Member of the University of Michigan Board of Regents
- Incumbent
- Assumed office January 1, 2009
- Preceded by: Rebecca McGowan

Personal details
- Born: November 1955 (age 70) Detroit, Michigan, U.S.
- Party: Democratic
- Spouse: Jim Lites ​(divorced)​
- Parent(s): Marian Ilitch Mike Ilitch
- Relatives: Christopher Ilitch (brother)
- Education: University of Michigan (BA) University of Detroit (JD)

= Denise Ilitch =

American businessperson

Denise Ilitch (born November 1955) is a Detroit-area businessperson, lawyer, and member of the Board of Regents of the University of Michigan. She was chair of the board from 2020 to 2021. Ilitch was rumored to be a Democratic Party candidate for Governor of Michigan in 2010, after having met with the White House in early January to discuss a potential run, though she later declined to run.

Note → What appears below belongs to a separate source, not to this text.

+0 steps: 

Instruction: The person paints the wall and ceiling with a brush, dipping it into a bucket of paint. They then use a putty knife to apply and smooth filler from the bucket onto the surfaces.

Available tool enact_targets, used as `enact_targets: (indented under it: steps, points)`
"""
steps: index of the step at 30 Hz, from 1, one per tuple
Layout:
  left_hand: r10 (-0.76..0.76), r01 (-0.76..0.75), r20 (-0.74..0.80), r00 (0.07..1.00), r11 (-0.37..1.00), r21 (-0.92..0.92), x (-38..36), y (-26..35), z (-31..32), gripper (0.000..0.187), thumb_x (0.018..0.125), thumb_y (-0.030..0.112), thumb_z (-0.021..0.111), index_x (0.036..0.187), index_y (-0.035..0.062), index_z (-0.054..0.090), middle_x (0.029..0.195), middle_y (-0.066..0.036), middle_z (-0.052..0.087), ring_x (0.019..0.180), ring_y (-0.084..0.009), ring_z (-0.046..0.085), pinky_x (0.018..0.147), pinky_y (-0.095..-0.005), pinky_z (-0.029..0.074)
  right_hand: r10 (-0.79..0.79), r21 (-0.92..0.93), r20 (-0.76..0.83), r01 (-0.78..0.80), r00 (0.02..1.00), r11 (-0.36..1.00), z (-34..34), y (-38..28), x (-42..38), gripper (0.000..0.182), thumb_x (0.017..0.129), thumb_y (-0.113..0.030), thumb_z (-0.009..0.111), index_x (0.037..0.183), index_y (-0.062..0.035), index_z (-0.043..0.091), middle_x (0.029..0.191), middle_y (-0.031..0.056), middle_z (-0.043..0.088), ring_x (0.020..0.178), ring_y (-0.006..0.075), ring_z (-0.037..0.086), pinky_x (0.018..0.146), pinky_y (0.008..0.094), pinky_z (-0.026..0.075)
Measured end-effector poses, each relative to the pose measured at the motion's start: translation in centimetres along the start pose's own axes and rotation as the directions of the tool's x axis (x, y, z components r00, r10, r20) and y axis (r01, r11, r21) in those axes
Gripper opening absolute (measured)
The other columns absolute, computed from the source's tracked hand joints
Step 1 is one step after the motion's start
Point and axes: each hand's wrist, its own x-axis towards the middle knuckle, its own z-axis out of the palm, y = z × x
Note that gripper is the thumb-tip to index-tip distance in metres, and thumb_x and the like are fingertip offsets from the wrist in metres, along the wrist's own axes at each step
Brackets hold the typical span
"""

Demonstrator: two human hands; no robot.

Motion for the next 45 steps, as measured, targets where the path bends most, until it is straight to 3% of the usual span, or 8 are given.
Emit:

==Background and business experience==
Denise Ilitch is a third-generation Macedonian American, the daughter of Mike Ilitch and Marian Ilitch, co-founders of Little Caesar Enterprises Inc. She earned her bachelor's degree from the University of Michigan in 1977, and her Juris Doctor from the University of Detroit in 1980. After law school, Ilitch was the vice-president of Little Caesars from 1981 to 1992, during which time the business moved to downtown Detroit from Farmington Hills, sparking other investment in Detroit. She was later president of Ilitch Holdings, a privately held business that manages the Detroit Tigers, Detroit Red Wings, Little Caesars, the Fox Theatre, and other Detroit-area businesses. She is the owner and publisher of Ambassador magazine, and the owner of Denise Ilitch Designs. Ilitch is also "Of Counsel" at the law firm Clark Hill, where she advises clients in the areas of business practice, corporate law, and government policy. In May 2009, she was named as co-chair of Detroit mayor-elect Dave Bing's transition team.

==Community involvement==
Ilitch serves on the boards of many business and community organizations in the Detroit area. She is a past member of the board of directors for the Detroit Branch NAACP, the ACLU of Michigan advisory committee, the Detroit Metro Convention and Visitors Bureau, and the board of directors of the Detroit Branch of the Federal Reserve Bank of Chicago. Ilitch founded the Ilitch Charities for Children, and established the Denise Ilitch Scholarship at Walsh College for women to complete advanced degrees.

==University of Michigan Board of Regents==
On November 5, 2008, Ilitch was elected statewide to an eight-year term on the Board of Regents of the University of Michigan. She made controlling university tuition costs a centerpiece of her campaign. Ilitch was one of only two members of the Board of Regents to vote against a tuition hike in July 2009.

She was reelected in 2024, defeating Palestinian American activist Huwaida Arraf who challenged her for the Democratic nomination in August and going on to win the November general election alongside Republican Carl Meyers.

==2010 gubernatorial election==
After John Cherry dropped out of the campaign for governor of Michigan in January 2010, Ilitch met with senior advisors at the White House, including the President. Ilitch also met with the Democratic Governors Association while in Washington D.C. She announced the following month that she would not enter the race, citing the compressed campaign schedule.